True and Apparent Temperature Dependence of Protein Adsorption Equilibrium in Reversed‐Phase HPLC

The adsorption behavior of bovine insulin on a C 8 ‐bonded silica stationary phase was investigated at different column pressures and temperatures in isocratic reversed‐phase HPLC. Changes in the molar volume of insulin (Δ V m ) upon adsorption were derived from the pressure dependence of the isothermal retention factor ( k ′). The values of Δ V m were found to be practically independent of the temperature between 25 and 50 °C at –96 mL/mol and to increase with increasing temperature, up to –108 mL/mol reached at 50 °C. This trend was confirmed by two separate series of measurements of the thermal dependence of ln( k ′).
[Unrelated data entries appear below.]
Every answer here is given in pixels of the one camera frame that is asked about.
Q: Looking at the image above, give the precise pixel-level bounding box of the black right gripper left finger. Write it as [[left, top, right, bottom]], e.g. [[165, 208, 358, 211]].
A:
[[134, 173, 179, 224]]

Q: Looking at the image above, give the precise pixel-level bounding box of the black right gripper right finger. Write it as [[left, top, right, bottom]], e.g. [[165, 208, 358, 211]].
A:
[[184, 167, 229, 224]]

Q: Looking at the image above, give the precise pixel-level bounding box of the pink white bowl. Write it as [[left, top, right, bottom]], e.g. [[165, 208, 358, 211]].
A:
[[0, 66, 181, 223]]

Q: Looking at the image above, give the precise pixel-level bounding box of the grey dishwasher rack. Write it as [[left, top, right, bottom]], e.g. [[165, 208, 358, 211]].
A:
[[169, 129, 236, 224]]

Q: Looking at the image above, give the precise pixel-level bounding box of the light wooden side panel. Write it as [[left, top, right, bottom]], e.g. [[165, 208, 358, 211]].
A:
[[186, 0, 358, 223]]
In the first series the average column pressure was kept constant. The second series involved measurements of ln( k ′) under constant mobile‐phase flow rate, the average column pressure varying with the temperature. In both cases, a parabolic shape relationship was observed between ln( k ′) and the temperature, but the values obtained for ln k ′ were higher in the first than in the second case. The relative difference in ln( k ′), caused by the change in pressure drop induced by the temperature, is equivalent to a systematic error in the estimate of the Gibbs free energy of 12%. Thus, a substantial error is made in the estimates of the enthalpy and entropy of adsorption when neglecting the pressure effects associated with the change in the molar volume of insulin. This work proves that the average column pressure must be kept constant during thermodynamic measurements of protein adsorption constants, especially in RPLC and HIC. Our results show also that there is a critical temperature, T c ≈ 53 °C, at which ln( k ′) is maximum and the insulin adsorption process changes from an exothermic to an endothermic one. This temperature determines also the transition point in the molecular mechanism of insulin adsorption that involves successive unfolding of the protein chain.